Pour des raisons logistiques incontournables et vu le retard pris il est donc impossible d’envisager dans l’immédiat une vaccination à grande échelle pour protéger les populations exposées. Cela ne veut pas dire pour autant qu’il faudrait y renoncer pour les zones les plus à risques comme les bidonvilles. Contrairement au Sanchol, le Dukoral a déjà subi plusieurs essais cliniques et il est déjà agréé par l’OMS, faudra-t-il obligatoirement attendre les essais du Sanchol en Haïti pour une l’adoption d’un programme vaccinal ? On ne peut pas dire qu’une accélération de production soit hors de portée de l’industrie pharmaceutique après l’impressionnante démonstration de ses capacités de créer et produire massivement un nouveau vaccin contre le virus H1N1 responsable de la dernière épidémie de grippe….Question de coûts ? Certes, on se heurte à la brutale réalité économique d’une Haïti devenue totalement dépendante de l’aide externe. La responsabilité de militaires de l’ONU déplacés d’une zone d’épidémie vers Haïti et de possibles négligences de génie sanitaire ont été incriminés dans l’origine de l’explosion épidémique dans la Caraïbe. Une demande des autorités haïtiennes pour un engagement de l’Organisation dans un programme vaccinal pourrait avoir un accueil d’autant plus favorable que l’enquête ouverte par les Nations Unies elles-mêmes mettra du temps avant une conclusion ferme. Enfin seule une organisation d’envergure a la capacité de négocier à la baisse les prix des vaccins avec les fabriquants.

Objectifs réalistes à court et moyen terme : Si la vaccination de masse reste problématique, rien n’empêche de se pencher sur des catégories particulièrement vulnérables qui devraient pouvoir bénéficier des stocks de vaccins déjà disponibles chez les fabricants.
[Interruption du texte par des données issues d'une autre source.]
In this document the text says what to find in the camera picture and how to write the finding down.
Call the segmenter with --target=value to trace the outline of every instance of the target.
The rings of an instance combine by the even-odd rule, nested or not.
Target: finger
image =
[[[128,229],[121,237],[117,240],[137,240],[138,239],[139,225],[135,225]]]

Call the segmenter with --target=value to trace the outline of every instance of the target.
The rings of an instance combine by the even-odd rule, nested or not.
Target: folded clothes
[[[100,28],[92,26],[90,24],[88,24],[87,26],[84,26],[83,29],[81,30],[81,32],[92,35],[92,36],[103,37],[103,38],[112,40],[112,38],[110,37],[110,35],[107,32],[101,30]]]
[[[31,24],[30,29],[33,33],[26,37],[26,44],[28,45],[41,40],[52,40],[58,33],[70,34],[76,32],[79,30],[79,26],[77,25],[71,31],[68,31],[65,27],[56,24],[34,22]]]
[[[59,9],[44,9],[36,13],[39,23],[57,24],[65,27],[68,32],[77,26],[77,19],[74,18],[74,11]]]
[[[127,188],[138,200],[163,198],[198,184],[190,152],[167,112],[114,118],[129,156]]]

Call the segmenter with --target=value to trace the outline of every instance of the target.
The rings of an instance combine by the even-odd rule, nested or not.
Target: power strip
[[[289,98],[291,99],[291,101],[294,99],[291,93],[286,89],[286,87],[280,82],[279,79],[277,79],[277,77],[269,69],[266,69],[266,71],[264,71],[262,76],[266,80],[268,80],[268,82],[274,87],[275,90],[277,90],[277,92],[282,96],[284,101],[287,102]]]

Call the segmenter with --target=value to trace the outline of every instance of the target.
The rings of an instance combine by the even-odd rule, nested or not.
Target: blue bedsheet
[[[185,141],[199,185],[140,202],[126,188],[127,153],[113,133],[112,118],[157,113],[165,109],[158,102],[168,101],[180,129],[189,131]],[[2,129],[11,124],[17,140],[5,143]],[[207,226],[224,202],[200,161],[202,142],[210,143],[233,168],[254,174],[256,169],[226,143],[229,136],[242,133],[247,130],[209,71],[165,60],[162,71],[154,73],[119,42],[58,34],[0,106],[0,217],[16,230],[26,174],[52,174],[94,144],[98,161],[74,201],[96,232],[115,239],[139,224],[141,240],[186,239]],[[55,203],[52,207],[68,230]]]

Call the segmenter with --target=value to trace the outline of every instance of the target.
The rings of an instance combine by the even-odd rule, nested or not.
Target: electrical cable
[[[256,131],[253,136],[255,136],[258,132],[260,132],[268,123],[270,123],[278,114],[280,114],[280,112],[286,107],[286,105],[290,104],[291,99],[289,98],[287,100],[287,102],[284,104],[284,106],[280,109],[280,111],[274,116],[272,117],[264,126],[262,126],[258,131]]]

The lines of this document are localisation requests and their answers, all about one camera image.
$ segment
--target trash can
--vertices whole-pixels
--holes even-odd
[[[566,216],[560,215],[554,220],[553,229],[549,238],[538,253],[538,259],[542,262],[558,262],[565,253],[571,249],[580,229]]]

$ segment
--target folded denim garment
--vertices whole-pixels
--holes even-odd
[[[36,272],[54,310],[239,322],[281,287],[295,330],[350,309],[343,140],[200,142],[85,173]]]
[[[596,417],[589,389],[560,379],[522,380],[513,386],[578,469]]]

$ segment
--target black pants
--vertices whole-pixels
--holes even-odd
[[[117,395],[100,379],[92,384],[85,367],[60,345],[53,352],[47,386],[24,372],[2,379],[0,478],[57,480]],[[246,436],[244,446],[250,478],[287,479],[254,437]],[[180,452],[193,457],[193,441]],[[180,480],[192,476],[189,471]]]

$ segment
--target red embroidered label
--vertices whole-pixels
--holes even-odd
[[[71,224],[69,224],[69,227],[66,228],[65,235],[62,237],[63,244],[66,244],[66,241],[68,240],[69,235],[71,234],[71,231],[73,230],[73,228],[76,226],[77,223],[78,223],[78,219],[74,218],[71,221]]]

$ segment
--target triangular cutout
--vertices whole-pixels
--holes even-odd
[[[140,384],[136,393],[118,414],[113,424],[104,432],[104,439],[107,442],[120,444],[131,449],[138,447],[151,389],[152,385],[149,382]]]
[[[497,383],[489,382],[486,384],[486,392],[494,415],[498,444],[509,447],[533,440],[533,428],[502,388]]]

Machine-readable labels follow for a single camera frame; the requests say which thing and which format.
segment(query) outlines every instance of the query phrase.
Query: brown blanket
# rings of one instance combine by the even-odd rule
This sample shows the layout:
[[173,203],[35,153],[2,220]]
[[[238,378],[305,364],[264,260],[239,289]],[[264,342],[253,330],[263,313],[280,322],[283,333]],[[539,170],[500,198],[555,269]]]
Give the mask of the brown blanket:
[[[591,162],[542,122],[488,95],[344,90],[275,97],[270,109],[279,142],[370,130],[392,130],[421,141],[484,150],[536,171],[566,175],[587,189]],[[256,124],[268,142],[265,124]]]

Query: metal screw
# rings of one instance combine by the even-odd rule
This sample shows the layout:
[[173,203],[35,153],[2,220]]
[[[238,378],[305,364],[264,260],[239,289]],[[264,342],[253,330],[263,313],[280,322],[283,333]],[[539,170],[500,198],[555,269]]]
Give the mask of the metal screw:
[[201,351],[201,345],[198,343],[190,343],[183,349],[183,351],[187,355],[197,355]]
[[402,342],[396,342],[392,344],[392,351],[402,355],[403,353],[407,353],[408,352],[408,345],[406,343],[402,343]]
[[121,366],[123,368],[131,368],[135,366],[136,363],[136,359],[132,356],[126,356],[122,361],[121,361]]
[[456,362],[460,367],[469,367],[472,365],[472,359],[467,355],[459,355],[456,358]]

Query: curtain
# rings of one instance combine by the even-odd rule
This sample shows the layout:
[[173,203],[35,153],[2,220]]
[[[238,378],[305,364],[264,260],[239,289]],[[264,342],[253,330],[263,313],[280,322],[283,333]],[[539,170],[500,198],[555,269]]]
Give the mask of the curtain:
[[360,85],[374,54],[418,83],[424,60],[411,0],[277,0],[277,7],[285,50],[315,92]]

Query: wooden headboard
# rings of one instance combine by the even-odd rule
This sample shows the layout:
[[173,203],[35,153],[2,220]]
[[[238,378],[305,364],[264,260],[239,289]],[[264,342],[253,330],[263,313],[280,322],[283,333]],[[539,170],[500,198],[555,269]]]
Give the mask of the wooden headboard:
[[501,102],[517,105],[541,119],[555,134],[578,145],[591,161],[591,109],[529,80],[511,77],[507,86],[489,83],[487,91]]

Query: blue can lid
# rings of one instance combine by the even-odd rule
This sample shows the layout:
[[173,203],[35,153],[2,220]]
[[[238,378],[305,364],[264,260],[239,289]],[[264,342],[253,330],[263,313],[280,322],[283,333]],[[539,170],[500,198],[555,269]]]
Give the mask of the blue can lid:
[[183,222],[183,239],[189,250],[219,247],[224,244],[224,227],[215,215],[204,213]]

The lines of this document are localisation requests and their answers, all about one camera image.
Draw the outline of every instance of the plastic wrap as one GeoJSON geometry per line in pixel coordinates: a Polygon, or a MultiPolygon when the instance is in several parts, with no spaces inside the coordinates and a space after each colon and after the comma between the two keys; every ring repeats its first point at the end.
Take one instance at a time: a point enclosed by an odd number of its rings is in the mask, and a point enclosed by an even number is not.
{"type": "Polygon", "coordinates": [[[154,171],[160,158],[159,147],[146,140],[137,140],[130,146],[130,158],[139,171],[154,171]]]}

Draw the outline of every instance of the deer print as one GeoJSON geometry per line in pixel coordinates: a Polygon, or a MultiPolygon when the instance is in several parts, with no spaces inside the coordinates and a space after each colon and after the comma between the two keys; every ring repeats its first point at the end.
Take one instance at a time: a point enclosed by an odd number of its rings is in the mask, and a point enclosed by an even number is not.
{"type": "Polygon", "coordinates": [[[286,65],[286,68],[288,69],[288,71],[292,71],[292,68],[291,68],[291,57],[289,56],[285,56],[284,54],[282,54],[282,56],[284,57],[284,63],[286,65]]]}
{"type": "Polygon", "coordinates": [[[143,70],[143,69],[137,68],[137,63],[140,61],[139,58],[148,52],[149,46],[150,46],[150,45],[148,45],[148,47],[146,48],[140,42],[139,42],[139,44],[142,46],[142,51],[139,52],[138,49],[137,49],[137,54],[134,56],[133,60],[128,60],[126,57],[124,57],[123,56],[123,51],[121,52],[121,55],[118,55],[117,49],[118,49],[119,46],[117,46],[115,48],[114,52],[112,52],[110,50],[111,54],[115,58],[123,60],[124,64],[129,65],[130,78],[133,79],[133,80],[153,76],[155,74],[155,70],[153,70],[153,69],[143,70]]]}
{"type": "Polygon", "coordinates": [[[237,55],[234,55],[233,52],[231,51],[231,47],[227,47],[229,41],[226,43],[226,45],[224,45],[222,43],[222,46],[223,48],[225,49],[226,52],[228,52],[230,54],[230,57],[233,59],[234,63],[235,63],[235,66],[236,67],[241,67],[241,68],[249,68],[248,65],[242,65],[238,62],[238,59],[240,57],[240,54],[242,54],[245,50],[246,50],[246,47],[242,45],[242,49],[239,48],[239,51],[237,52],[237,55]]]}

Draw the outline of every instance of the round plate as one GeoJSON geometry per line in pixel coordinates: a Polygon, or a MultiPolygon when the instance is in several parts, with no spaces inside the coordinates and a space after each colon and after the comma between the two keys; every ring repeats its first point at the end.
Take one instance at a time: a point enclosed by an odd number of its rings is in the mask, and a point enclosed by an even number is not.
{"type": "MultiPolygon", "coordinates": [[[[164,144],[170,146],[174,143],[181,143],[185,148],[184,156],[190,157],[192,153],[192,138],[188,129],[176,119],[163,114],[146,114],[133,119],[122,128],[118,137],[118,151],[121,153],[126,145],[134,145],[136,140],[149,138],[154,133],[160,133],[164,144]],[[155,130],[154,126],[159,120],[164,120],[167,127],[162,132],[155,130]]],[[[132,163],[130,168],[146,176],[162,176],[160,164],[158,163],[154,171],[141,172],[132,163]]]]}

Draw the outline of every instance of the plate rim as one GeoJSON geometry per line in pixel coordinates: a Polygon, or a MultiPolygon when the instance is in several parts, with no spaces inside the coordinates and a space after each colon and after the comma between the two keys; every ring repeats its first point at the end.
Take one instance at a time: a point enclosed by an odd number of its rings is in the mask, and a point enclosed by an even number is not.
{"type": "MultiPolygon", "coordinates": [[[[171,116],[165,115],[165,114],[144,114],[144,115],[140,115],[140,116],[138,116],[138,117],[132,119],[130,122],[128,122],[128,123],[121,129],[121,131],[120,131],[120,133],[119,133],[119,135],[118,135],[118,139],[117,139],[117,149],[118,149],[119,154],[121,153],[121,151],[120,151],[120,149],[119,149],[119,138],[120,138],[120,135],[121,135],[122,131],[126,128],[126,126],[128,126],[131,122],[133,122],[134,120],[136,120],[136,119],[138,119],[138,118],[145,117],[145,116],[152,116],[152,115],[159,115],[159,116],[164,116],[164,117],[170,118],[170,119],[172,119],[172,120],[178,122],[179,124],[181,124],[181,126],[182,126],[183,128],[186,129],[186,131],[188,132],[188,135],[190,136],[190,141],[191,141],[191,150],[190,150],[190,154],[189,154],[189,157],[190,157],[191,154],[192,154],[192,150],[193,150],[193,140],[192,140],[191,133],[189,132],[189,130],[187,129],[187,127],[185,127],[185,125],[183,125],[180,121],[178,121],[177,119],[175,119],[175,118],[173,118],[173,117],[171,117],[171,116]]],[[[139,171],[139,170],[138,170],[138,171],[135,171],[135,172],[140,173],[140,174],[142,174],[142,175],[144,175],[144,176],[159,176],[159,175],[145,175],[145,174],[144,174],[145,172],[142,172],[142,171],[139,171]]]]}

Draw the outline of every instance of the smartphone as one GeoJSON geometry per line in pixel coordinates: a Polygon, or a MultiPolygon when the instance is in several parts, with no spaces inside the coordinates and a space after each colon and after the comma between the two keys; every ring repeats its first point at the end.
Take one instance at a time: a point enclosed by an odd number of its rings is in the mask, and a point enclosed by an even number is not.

1. Les travailleurs de santé haïtiens et étrangers qui s’occupent des patients dans les Centres de Traitement du cholera (CTC) et qui sont malgré les précautions sanitaires plus exposés aux éclaboussures d’ excreta humains. Certains infectiologues considèrent que des contacts secondaires avec des patients en phase diarrhéique aigue pouvaient être infectants malgré un inoculum faible. Une telle contamination secondaire a probablement eu lieu pour le premier patient diarrhéique rapatrié d’Haïti en Martinique et trouvé porteur de cholera.

2. Les personnes fragilisées par une autre pathologie apportant un risque supplémentaire d’évolution sévère : patients ayant une basse acidité gastrique soit pathologique soit entretenue par médicaments anti-acides, patients VIH et ceux atteints d’autres pathologies graves.

3. Les personnes travaillant dans la restauration et dans la manipulation des aliments destinés à la commercialisation. La campagne erronée conduite contre la consommation des poissons et fruits de mer aura endommagé l’économie de plus de 300.000 familles vivant de la pêche en Haïti. Une fois bien cuits et non contaminés ensuite par de l’eau polluée ou par une personne porteuse de cholera, il n’y a pas plus de danger à consommer la viande que le poisson. Une vaccination prioritaire dans ces secteurs professionnels s’ajoutant à un resserrement des normes d’hygiène pourrait toutefois recréer la confiance des consommateurs et, en consultation au plus tôt avec les pays importateurs, prévenir d’éventuelles restrictions à l’exportation qui seraient catastrophiques.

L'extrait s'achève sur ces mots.